Wednesday, 10 July 2013

Tinerans

In Poul Anderson's The Day Of Their Return, Ivar Frederiksen spends time among "tinerans" who are like a combination of Gypsies and a traveling circus so we know what to expect from them:

an itinerant life-style;
painted wagons;
draught animals;
colorful clothing;
tricks of the trade;
peculiar customs and linguistic usages;
a particular attitude to outsiders.

Because the novel is set on another planet, the draught animals include stathas and the other domesticated animals include neomoas. Because the planet in question is the dehydrated Aeneas, the tinerans' dogs are skeletal with huge rib cages and water-storing humps. Each wagon has neither a cat nor a caged parrot but a "luck," a small imported organism with a leathery mantle over gray fur, curved pointed ears, needle fangs, three red eyes in a triangle and, it turns out, a parasitic telepathic relationship with its owners.
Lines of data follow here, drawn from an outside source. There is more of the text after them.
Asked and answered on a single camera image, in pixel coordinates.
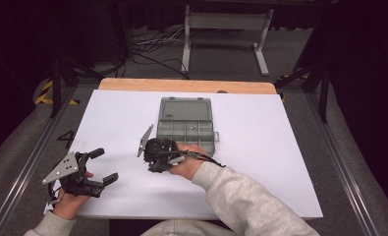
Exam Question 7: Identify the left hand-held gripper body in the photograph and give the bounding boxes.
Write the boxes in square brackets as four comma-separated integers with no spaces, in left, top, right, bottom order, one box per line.
[41,150,105,199]

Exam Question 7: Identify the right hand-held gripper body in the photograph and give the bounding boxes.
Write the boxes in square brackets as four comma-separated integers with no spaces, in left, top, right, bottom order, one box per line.
[136,123,187,174]

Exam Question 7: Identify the grey transparent plastic organizer box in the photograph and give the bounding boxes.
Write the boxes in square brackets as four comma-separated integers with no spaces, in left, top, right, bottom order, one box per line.
[156,96,221,157]

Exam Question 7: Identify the person's right hand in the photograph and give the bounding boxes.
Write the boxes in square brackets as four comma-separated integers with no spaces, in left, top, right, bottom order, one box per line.
[167,143,213,181]

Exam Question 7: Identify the person's left hand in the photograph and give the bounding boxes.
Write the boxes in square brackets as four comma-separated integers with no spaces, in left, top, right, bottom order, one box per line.
[52,189,95,220]

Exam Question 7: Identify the yellow black hazard tape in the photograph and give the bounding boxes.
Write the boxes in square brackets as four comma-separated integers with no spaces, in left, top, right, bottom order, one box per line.
[33,80,82,106]

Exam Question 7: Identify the person's torso grey sweater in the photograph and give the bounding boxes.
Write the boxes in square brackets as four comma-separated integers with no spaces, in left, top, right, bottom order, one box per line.
[141,218,239,236]

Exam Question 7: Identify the black metal stand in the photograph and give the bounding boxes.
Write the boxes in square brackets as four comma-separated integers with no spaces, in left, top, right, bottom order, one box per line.
[48,0,105,120]
[274,13,331,124]

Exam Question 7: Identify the white table cover board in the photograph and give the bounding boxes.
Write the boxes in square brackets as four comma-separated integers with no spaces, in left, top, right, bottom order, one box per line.
[68,88,324,220]

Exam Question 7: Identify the aluminium floor rail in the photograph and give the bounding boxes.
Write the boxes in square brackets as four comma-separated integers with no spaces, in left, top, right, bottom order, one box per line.
[304,91,383,236]
[0,86,79,236]

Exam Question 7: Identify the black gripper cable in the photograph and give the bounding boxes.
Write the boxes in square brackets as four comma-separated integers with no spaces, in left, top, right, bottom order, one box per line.
[181,149,227,169]

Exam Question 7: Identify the bundle of floor cables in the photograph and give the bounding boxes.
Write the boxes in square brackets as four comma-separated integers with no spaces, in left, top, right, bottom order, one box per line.
[129,25,192,81]

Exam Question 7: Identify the metal stand frame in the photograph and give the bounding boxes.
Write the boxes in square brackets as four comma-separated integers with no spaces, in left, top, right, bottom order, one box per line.
[181,0,340,77]

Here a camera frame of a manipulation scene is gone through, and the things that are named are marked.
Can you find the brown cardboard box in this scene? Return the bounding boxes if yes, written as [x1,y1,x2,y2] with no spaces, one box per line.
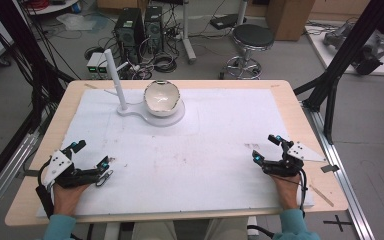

The tinerans provide yet another parallel with my recent experience of religious traditions. A Traveler woman, addressing a local moot (social gathering of Pagans), told us that she had been brought up in a then living polytheist tradition where men worshiped Herne the Hunter while women worshiped the Moon. I have also been told that, when Carina saw pictures of the Virgin Mary at primary school, she thought that this was just another manifestation of the Goddess. People, including neo-Pagans, with a scholarly knowledge of European Paganism have good reason to believe that no such tradition survived into modern times. So was Carina's childhood religion a rare or even unique case of an unknown unbroken tradition or had it started in modern times, then passed itself off as something older?

In any case, although Aenean city dwellers attend churches, the tinerans have a shrine in a small wagon. The king of a tineran band is its high priest presiding over public religious ceremonies and conducting secret rituals, including fertility rites, with fellow initiates. Anderson, as always, imagines religious divergences in future societies.